The truth is; I want to let this part of my life die. I have been shaped by the things that I have seen and experienced over the last three-and-a-bit years, and these things have contributed to who I am and who I am becoming. I want to value and appreciate this time for what it was, and I want to put it to rest. Otherwise, I’ll keep trying to live this old life, I’ll keep trying to resuscitate something that was never meant to live forever, I’ll keep trying to write a storyline that stops connecting with the main theme because it’s just going on and on and drifts further and further away on some ridiculous tangent.
So if we imagine that life is like a story, and like any good story, with chapters and characters, conflicts and climax, each part of the story contributes to the overall narrative flow. This latest chapter of my life – one which has been full of beauty and mystery – may have come to an end, but it is not the end of the story.

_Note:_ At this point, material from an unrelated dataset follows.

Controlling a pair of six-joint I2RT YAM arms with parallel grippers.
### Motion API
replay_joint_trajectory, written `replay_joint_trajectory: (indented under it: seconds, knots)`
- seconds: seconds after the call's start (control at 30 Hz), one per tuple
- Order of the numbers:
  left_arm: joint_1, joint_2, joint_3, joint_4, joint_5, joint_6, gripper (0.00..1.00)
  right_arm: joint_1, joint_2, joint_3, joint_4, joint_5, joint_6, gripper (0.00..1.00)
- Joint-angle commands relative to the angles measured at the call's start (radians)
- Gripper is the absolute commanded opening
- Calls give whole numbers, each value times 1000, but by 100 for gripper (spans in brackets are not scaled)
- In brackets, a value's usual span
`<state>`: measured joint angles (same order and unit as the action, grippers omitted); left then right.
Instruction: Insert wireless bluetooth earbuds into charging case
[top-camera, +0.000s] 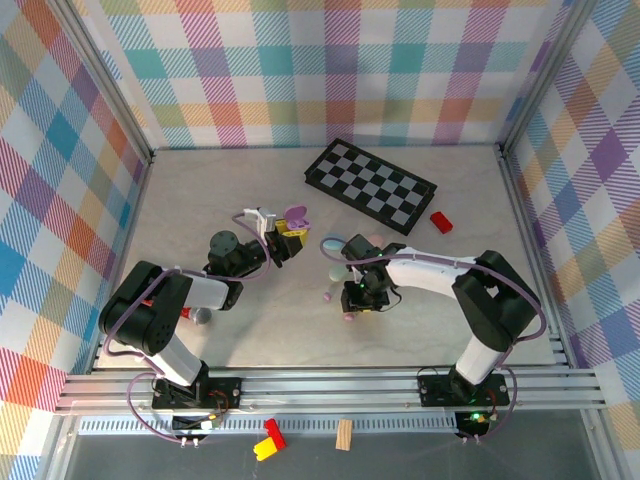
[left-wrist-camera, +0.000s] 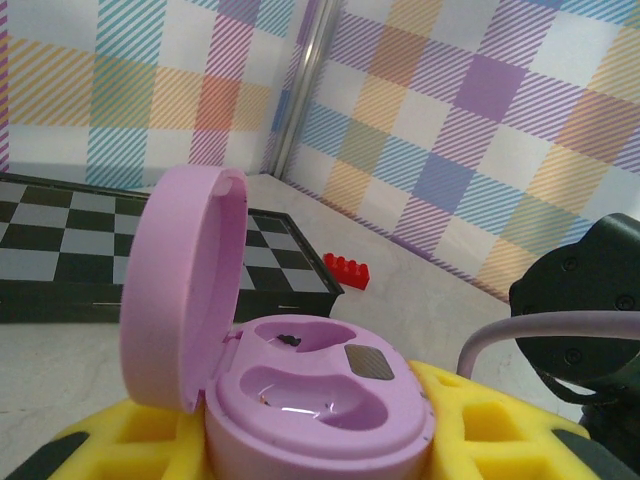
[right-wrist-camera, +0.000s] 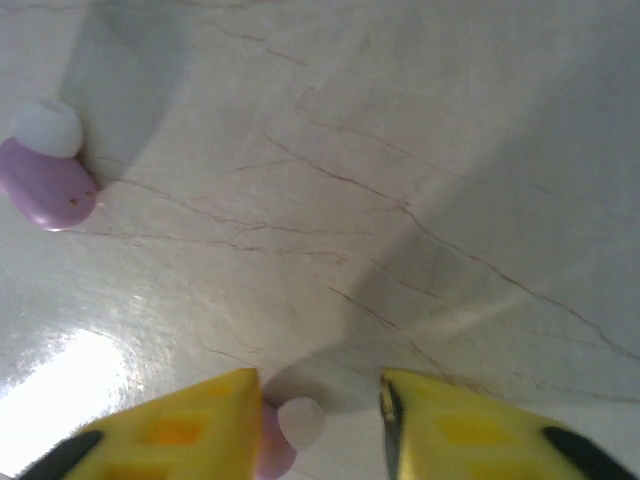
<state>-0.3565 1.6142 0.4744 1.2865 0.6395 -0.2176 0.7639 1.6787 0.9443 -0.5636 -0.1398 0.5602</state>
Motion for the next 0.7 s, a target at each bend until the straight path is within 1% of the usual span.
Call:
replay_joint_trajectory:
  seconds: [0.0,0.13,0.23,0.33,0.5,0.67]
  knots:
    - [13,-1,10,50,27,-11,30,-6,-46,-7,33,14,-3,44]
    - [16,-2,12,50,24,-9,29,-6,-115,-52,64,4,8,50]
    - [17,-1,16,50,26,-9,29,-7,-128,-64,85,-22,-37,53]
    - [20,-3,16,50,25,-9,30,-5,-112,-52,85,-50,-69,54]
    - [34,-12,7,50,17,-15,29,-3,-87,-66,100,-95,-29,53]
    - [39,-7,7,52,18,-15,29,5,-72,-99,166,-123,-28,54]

The more I live, the more I understand that death is a part of life. The more I live, the more I understand that death brings things to an end. The more I live, the more I understand that death isn’t ‘The End’. Death is never the final chapter, but it is a necessary chapter.

The Gospels tell us the story of Jesus’ life, death, resurrection, and ascension. His death leads to life.

It’s the same for us too. At the end of our days, when we close our eyes and take that final breath, we will enter into death, and we will experience new life in Christ. His death leads to life.
So, if it’s the same for us, what if it’s not just the same for us at the end of our days, but every day? What if we didn’t think of death as this big, formidable enemy whom we avoid at all costs, or give our lunch money to so he won’t beat us up today? What if death is something we experience daily, as we stop trying to sustain life on our own terms, by our own exertion (which doesn’t really lead to any kind of life at all), and finally allow ourselves to be found in the life of Christ? What if we put to death our pride and our desire for control, and surrender ourselves to the One who is the Way, the Truth and the Life? What if we embrace death, and live?
That wouldn’t be tragedy. That would be triumph. Not because we thought it would make a good twist and decided to write that into our own stories, but because it’s a part of God’s story, and we are too. Our stories are found in his story. Our lives are found in his life.